Up and down the boulevard and into the alleys and mews, great projects and small ideas have been abandoned and propped against walls of compromise only to be picked up and reconsidered. Maddie Jo’s calf pelts are making resident rats happy out by the dumpster. Bick, ah poor fucking Bickford, swirling slowly down another drain and drawing his knotted notions tight in around himself. It’s late in the day for most of Lenny’s former clients but it’s going to be a very long day and there is much to be done.
“How soon can you have this to us?”
“Two weeks.” Grant accepts a glass of wine from the deferential intern.

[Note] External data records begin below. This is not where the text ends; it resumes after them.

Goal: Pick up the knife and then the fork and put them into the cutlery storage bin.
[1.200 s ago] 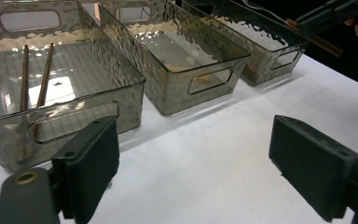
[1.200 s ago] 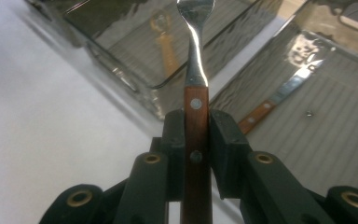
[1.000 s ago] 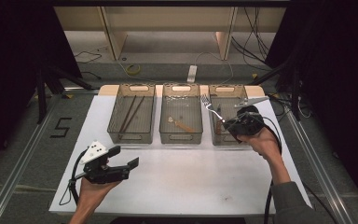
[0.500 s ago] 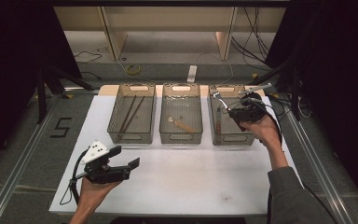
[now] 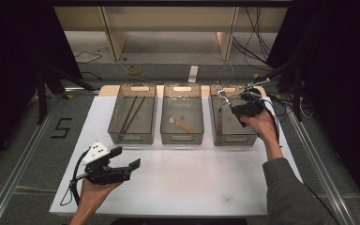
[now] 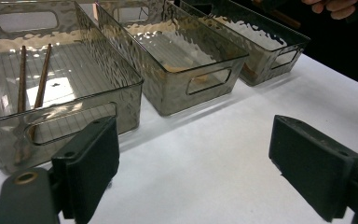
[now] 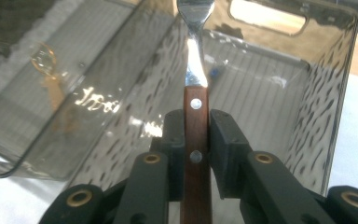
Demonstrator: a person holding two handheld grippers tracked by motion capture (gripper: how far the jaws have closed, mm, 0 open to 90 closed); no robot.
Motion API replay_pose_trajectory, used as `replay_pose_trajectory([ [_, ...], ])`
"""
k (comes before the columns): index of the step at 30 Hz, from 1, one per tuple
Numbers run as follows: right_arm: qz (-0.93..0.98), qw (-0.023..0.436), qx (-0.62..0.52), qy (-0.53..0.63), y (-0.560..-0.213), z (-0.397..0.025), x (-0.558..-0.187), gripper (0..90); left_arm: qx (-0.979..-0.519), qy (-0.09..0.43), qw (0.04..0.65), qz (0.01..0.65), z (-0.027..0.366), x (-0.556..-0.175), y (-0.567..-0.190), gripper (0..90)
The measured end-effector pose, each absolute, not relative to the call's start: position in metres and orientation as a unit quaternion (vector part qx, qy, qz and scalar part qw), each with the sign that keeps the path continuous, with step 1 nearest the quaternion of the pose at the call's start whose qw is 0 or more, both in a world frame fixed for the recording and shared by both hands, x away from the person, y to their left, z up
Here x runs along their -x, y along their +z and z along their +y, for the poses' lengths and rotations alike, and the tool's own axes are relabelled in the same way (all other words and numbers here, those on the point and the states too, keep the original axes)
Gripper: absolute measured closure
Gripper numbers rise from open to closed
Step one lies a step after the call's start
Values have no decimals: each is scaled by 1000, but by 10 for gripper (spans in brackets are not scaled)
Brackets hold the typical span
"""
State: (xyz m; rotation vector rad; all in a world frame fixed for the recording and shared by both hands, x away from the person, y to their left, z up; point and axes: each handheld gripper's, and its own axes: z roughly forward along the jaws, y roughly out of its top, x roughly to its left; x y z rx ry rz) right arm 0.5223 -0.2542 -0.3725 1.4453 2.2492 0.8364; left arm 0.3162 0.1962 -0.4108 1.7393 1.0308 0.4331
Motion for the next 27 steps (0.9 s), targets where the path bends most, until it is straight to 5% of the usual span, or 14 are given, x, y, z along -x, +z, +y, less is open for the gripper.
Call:
replay_pose_trajectory([
  [21, 787, 152, -532, 273, -393, -249, -534, 759, -723, 179, 512, 428, 196, -317, -411, 157],
  [24, 784, 140, -537, 277, -394, -248, -536, 557, -723, 178, 511, 428, 197, -316, -411, 157],
  [27, 778, 140, -536, 296, -389, -248, -534, 493, -723, 178, 511, 428, 197, -316, -411, 157],
])
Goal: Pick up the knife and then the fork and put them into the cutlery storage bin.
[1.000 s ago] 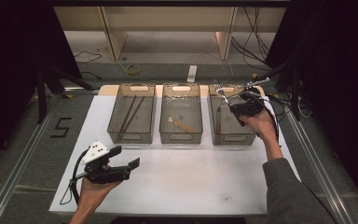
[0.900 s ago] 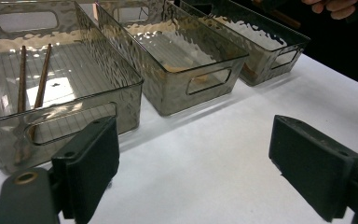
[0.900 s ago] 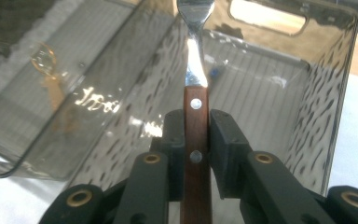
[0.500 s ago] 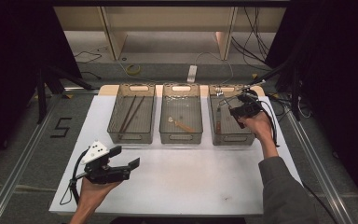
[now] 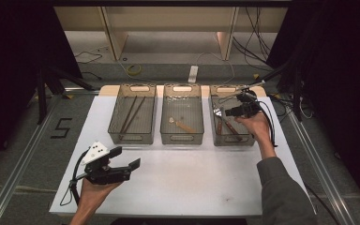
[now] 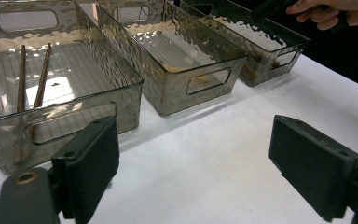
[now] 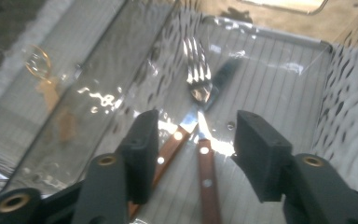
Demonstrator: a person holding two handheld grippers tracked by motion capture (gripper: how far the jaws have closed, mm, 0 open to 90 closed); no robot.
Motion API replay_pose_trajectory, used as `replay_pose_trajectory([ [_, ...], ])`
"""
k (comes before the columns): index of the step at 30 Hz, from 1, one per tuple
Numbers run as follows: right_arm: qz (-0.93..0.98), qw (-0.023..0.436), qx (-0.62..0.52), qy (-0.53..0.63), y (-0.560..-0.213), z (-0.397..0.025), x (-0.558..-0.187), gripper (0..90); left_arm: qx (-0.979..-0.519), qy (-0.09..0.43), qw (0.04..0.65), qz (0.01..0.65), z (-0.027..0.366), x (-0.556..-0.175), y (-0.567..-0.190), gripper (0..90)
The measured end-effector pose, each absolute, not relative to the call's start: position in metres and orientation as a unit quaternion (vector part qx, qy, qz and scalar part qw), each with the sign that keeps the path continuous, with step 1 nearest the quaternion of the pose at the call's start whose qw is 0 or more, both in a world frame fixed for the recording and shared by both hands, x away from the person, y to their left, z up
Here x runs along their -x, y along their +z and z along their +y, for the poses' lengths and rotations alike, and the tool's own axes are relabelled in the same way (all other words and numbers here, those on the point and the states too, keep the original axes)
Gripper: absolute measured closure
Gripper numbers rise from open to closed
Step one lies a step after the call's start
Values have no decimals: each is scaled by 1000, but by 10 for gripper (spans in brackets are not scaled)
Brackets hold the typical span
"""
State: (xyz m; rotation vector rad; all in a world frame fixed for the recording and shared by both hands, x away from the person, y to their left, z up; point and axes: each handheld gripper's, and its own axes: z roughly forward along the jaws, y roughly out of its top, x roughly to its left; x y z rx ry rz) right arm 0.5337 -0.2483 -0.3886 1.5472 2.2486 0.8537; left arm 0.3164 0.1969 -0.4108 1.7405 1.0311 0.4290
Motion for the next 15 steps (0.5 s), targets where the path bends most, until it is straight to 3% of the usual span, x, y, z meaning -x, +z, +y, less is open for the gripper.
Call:
replay_pose_trajectory([
  [15, 790, 136, -475, 363, -373, -240, -488, 343, -722, 177, 513, 430, 197, -317, -411, 157],
])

“That long? I’d like to send someone around to take a look.” Murph has a lot to gain here.
“Two weeks and I’ll have it shipped over.” Grant lets a small wrinkle ride the bridge of his nose and sets the glass down after one sip.
It’s a shame he can’t lord it over Murphy the way the little prick deserves but Grant has a deadline. It’s Brendan Murphy’s lucky day and he knows it though he’d never understand where the luck is rooted.

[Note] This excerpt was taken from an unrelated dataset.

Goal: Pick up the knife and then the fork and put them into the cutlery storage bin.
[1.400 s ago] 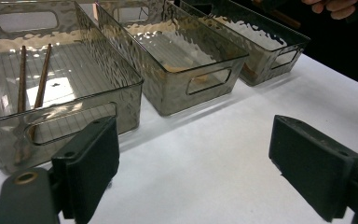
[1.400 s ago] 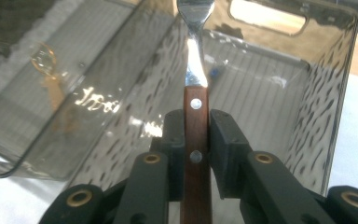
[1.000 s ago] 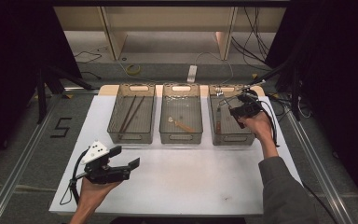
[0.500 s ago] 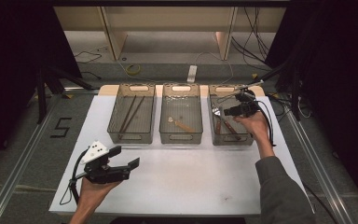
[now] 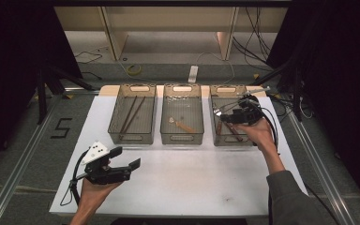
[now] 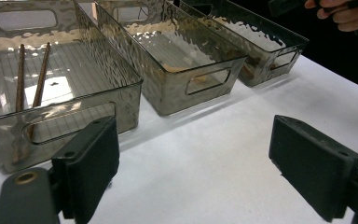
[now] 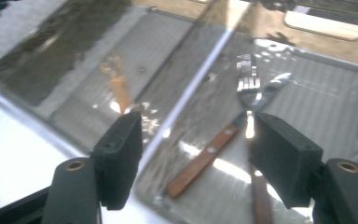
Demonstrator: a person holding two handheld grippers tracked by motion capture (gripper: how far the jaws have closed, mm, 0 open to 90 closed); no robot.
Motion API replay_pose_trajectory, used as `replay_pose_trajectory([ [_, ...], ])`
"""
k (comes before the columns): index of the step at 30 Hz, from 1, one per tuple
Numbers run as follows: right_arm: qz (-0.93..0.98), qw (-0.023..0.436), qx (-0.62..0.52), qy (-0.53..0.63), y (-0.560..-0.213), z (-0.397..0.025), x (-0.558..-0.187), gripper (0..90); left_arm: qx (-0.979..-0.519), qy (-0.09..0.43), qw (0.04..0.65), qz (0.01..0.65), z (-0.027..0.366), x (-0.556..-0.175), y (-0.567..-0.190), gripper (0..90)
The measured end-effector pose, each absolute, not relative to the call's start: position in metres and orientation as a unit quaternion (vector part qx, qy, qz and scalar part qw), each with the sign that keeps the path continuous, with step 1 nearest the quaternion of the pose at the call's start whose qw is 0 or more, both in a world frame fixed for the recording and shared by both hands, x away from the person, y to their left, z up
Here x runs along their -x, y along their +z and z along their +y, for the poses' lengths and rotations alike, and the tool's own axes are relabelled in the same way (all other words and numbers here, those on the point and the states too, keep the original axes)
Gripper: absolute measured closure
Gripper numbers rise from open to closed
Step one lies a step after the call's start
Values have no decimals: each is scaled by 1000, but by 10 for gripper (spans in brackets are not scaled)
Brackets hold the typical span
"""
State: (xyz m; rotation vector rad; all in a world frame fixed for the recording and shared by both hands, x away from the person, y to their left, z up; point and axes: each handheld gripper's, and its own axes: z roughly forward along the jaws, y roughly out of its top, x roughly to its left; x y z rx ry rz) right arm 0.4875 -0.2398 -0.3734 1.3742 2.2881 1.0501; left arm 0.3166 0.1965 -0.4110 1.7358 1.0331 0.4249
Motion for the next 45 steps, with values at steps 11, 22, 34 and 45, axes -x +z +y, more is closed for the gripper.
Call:
replay_pose_trajectory([
  [11, 793, 137, -424, 414, -370, -224, -440, 314, -721, 173, 515, 430, 197, -317, -411, 156],
  [22, 794, 139, -387, 447, -374, -214, -411, 295, -722, 171, 515, 429, 197, -317, -411, 156],
  [34, 795, 127, -364, 467, -391, -210, -387, 280, -723, 172, 515, 428, 196, -316, -411, 157],
  [45, 782, 127, -357, 494, -399, -214, -370, 262, -723, 172, 514, 428, 197, -316, -411, 157],
])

Spring will never come this year.
Literally. It’s late May and yesterday a slicing icing rain cut down the most determined daffodils. Bickford slips on the top step just outside his door and, just like that, makes his deadline. The funeral is not well attended; everyone’s facing down the same impending deadline and time has narrowed to a mean, unforgiving bitch with a cleaver in her hand.
Maddie Jo has taken to daily walks over to Castor’s place, just cruising past with an eye to the twitched curtain, unclaimed mail, unshoveled walk. Every day designs a new disappointment for her but she can’t stop herself and, again today, here she is. The housekeeper appears with an air of secrets held in checked breath, always on time and always ignoring Maddie.
Back to her studio, she lifts and sets down a series of brushes and faces her silent and inexorable mortality. She leans in to implore a Lenny, an angel, an interceder to make the grand bargain and save her. Grant isn’t taking her calls, though he accepts her presence graciously enough when she goes over.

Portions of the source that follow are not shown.